• [TO DO] From the listing below, copy every line with the word "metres".

• [RAW DATA]

•••

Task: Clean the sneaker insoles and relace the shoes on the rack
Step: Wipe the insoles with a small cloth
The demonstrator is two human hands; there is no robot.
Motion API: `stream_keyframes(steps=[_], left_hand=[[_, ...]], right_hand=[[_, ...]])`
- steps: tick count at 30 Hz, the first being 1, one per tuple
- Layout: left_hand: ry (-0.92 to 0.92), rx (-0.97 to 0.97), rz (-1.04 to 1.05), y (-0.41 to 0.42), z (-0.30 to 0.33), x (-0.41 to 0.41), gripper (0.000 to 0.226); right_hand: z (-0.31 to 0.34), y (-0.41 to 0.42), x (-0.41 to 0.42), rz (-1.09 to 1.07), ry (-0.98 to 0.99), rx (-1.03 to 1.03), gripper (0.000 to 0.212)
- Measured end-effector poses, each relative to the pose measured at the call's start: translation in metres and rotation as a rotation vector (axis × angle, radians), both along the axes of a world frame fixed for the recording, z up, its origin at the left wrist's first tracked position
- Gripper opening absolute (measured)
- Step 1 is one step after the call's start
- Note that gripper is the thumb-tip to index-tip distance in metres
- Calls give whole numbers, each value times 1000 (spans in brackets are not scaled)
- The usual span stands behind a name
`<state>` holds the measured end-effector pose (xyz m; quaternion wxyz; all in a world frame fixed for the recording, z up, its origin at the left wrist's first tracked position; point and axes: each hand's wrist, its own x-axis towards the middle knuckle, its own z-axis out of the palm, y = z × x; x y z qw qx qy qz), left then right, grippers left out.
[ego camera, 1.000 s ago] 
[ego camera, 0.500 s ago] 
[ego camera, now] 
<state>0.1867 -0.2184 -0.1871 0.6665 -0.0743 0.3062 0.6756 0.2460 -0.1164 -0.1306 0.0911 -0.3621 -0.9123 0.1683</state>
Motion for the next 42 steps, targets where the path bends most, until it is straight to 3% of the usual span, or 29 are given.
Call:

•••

• [SOLUTION TO THE EXERCISE]
- Measured end-effector poses, each relative to the pose measured at the call's start: translation in metres and rotation as a rotation vector (axis × angle, radians), both along the axes of a world frame fixed for the recording, z up, its origin at the left wrist's first tracked position
- Note that gripper is the thumb-tip to index-tip distance in metres

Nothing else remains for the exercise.